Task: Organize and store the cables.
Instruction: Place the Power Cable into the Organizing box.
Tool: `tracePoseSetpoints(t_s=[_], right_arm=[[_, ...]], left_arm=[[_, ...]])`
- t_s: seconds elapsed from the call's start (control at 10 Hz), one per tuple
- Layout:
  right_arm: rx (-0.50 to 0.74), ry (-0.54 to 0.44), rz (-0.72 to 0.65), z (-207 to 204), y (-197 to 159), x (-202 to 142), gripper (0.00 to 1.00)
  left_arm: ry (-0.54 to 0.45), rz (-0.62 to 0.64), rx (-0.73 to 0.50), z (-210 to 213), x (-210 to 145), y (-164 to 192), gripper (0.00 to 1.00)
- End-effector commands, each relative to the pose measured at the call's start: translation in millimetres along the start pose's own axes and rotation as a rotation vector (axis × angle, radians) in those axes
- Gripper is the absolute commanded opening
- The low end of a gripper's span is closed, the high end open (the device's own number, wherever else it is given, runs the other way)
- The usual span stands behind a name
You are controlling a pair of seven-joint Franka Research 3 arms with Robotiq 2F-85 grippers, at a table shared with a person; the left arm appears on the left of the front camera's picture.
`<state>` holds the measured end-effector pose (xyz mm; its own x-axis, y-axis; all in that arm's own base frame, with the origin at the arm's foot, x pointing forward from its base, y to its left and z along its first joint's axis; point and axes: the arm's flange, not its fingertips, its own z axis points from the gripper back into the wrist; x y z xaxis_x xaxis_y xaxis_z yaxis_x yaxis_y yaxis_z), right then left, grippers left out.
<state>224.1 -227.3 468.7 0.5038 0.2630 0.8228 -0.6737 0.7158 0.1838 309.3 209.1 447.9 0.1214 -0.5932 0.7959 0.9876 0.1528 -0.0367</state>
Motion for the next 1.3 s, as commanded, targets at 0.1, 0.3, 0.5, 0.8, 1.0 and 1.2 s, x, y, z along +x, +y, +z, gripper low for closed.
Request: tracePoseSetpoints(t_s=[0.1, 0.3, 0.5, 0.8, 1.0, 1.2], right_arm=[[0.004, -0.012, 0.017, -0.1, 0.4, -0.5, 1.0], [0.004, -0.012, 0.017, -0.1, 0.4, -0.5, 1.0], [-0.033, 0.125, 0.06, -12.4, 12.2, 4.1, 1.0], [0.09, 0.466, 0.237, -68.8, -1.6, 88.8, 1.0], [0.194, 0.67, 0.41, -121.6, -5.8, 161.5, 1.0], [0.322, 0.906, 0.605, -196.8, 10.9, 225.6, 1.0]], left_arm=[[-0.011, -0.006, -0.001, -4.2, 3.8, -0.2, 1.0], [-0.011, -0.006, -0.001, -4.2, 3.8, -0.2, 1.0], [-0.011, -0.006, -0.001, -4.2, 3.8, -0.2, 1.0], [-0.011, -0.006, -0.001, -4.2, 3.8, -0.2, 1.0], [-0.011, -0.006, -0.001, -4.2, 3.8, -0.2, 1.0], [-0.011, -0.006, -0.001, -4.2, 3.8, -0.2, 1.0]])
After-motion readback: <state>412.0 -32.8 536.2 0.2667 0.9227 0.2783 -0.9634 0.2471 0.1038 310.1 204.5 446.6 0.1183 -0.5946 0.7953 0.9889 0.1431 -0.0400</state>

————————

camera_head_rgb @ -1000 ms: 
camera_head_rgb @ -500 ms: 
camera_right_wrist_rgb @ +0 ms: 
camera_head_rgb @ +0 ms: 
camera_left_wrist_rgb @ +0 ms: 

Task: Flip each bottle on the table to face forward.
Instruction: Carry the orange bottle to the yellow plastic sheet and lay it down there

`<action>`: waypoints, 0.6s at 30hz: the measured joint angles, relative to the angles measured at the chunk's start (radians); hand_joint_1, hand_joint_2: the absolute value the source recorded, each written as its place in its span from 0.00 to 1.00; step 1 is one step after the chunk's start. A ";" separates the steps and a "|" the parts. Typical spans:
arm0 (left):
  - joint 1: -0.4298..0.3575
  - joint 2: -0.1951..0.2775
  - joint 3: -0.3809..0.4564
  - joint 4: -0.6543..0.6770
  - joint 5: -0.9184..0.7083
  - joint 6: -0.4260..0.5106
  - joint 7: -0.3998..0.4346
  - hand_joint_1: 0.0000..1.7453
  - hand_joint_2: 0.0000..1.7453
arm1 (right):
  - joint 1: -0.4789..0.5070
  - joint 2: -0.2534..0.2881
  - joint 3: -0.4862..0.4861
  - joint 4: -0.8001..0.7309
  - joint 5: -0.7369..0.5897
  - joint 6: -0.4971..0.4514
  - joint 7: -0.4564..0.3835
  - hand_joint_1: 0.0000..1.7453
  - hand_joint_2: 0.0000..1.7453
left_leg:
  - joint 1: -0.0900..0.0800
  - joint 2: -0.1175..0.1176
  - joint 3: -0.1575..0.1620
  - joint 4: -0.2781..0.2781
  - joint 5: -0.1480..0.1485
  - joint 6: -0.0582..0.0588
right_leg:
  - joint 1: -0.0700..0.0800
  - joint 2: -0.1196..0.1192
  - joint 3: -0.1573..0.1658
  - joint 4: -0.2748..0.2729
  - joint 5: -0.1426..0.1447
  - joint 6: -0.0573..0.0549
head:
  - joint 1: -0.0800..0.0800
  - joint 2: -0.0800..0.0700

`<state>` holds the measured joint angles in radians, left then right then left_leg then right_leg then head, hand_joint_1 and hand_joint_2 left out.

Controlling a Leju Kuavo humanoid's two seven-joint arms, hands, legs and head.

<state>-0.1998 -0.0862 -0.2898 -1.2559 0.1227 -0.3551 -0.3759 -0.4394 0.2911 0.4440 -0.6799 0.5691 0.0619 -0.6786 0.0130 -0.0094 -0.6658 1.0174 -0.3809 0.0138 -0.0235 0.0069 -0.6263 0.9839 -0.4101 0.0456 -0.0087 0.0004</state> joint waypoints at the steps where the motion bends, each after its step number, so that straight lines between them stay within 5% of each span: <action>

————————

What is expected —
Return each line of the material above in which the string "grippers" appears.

Exercise answer —
You are controlling a pair of seven-joint Franka Research 3 arms with Robotiq 2F-85 grippers, at a table shared with a person; the left arm appears on the left of the front camera's picture.
`<state>` holds the measured end-effector pose (xyz mm; its own x-axis, y-axis; all in that arm's own base frame, with the origin at the arm's foot, x pointing forward from its base, y to its left and z along its first joint's axis; point and axes: the arm's flange, not its fingertips, its own z axis points from the gripper back into the wrist; x y z xaxis_x xaxis_y xaxis_z yaxis_x yaxis_y yaxis_z), right then left, grippers left out.

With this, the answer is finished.